J. V. Stalin


Remarks on a Summary of the Manual of the History of the USSR

8 August 1934

Source: Works, Vol. 14
Publisher: Red Star Press Ltd., London, 1978
Transcription/HTML Markup: Salil Sen for MIA, 2008
Public Domain: Marxists Internet Archive (2008). You may freely copy, distribute, display and perform this work; as well as make derivative and commercial works. P lease credit "Marxists Internet Archive" as your source.


The group presided over by Vanag has not accomplished its task and has not even understood it.

It has made a summary of "Russian History" and not of the history of the U.S.S.R., that is to say, a history of Russia, but without a history of the peoples who came into the bosom of the U.S.S.R.

(Nothing is given on the history of the Ukraine, of Byelorussia, of Finland and of other Baltic countries, of people of North Caucasia and Transcaucasia, of people from Central Asia and the Far East, of people from the Volga and people from the North : Tartars, Bakhirs, Mordves, Tchovaks, etc).

In the summary, the role of the colonizer for Russian Tsarism and its supporters, the Russian bourgeoisie and the landowners is not emphasized.

(Tsarism, imprisonment of the people).

In the summary the counter-revolutionary role of Russian Tsarism in foreign politics since Catherine II up until about 1850 and onwards is not emphasized.

(Tsarism as international police).

In the summary, the concepts of reaction and of counter-revolution, of bourgeois revolution, of bourgeois democratic revolution, and of revolution in general, are confused.

In the summary the foundation and the origins of the national liberation movement of the peoples of Russia, downtrodden by Tsarism, does not figure and thus, the October Revolution, in as much as it was the revolution which liberated these people from the national yoke is not dealt with anymore than is the formation of the U.S.S.R.

The summary abounds in banalities and cliches such as "the police terrorism of Nicholas I", "the insurrection of Razine", "the insurrection of Pugatchev", "the offensive of the counter-revolution of landowners in the 1870s", "the first steps of Tsarism and of the bourgeoisie in the fight against the revolution of 1905 - 1907", etc. The authors of the summary copy blindly the banalities and unscientific definitions of bourgeois historians, forgetting that they have to teach our youth the scientifically founded Marxist conceptions.

The summary does not reflect the influence of the bourgeoisie and the Social-Revolutionaries from Eastern Europe on the formation of the bourgeois revolutionary movement and the proletarian socialist movement in Russia. The authors of the summary appear to have forgotten that the Russian revolutionaries are recognized to be the continuators and pupils of Marxist thought.

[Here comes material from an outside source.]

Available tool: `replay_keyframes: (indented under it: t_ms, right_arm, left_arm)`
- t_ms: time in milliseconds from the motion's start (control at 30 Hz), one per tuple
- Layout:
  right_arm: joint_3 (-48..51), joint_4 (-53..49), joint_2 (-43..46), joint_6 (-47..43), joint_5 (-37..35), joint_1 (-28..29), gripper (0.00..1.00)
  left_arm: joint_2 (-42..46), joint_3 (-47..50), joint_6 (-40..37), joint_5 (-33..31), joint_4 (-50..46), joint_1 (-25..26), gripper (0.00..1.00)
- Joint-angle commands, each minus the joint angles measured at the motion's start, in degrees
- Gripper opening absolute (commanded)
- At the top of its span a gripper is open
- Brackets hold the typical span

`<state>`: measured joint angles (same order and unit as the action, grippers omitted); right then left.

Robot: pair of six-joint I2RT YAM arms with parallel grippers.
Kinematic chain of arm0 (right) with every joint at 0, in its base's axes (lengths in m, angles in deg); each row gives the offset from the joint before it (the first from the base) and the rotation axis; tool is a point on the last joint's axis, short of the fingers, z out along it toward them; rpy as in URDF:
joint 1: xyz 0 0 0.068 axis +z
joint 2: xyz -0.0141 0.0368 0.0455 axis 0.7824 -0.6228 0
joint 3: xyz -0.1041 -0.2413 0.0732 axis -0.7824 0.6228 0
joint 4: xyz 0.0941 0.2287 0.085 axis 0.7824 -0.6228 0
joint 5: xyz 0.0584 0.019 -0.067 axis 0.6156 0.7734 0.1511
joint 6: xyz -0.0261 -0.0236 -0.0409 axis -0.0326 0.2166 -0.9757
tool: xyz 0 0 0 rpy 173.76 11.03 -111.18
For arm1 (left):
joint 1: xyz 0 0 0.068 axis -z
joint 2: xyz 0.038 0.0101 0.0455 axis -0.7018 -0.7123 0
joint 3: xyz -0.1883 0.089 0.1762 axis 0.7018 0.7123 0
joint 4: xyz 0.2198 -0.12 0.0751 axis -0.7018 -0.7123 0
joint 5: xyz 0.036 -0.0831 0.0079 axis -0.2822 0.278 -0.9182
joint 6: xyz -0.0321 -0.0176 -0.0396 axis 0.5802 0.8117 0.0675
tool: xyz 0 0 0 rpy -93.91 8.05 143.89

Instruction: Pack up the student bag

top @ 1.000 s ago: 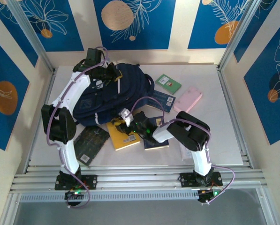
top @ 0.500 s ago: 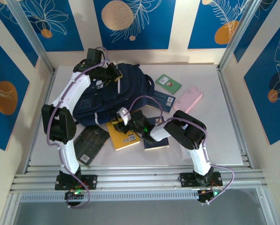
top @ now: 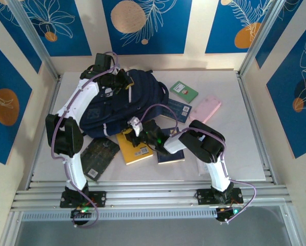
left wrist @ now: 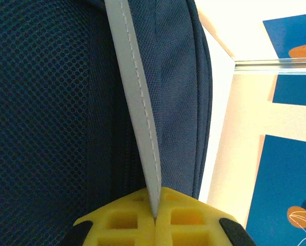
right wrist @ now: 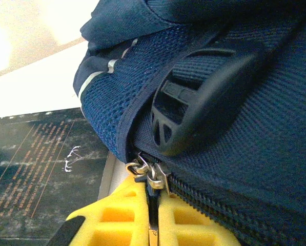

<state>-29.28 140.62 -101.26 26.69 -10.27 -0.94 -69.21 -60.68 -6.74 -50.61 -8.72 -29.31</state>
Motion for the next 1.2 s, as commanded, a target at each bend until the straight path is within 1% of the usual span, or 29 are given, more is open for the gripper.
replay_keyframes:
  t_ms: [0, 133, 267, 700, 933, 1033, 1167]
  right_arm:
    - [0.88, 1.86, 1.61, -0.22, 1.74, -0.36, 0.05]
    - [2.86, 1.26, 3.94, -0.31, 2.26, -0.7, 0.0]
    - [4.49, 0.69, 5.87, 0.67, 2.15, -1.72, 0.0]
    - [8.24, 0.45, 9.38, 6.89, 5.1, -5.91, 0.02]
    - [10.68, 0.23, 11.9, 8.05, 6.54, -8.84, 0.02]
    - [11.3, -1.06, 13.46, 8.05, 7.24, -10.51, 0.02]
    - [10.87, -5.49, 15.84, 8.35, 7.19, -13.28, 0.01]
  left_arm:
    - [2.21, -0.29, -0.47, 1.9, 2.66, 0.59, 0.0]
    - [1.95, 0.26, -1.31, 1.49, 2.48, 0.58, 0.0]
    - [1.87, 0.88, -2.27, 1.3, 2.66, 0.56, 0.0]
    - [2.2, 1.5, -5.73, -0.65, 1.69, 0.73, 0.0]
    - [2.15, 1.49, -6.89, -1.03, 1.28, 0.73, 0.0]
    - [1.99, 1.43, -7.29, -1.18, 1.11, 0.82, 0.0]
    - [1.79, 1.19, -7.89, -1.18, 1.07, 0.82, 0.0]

In the summary, the ravages of the first imperialist war and the role of Tsarism in this war are not shown up, in as much as the dependence of Russian Tsarism on Russian capitalism and the dependence of Russian capitalism on Western Europe, is not brought out. Also the importance of the October Revolution which liberated Russia from her semi-colonial situation remains undefined.

The summary does not acknowledge the existence of a European political crisis on the brink of a world war, which will be brought about by the decadence of bourgeois democracy and parliamentarianism. Also the importance of the Soviets from the viewpoint of universal history, as the representatives of the proletarian democracy, organs of the liberation of workers and peasants from capitalism remains undefined.

The summary does not acknowledge the inner party struggle of the Communist Party of Russia, nor the struggle against Trotskyism and petty-bourgeois counter-revolution.

And thus to continue. We judge a radical revision of this summary to be indispensible in the light of the propositions stated above, and it is necessary also to realise that this necessitates a manual where each word and each concept must be weighed and not just an unclear review which substantiates not more than idle and irresponsible chatter.

We must have a manual of the history of the U.S.S.R. where primarily the history of our great Russia will not be detached from the other peoples of the U.S.S.R. and where secondly, the history of the peoples of the U.S.S.R. will not be detached from European history and world history in general.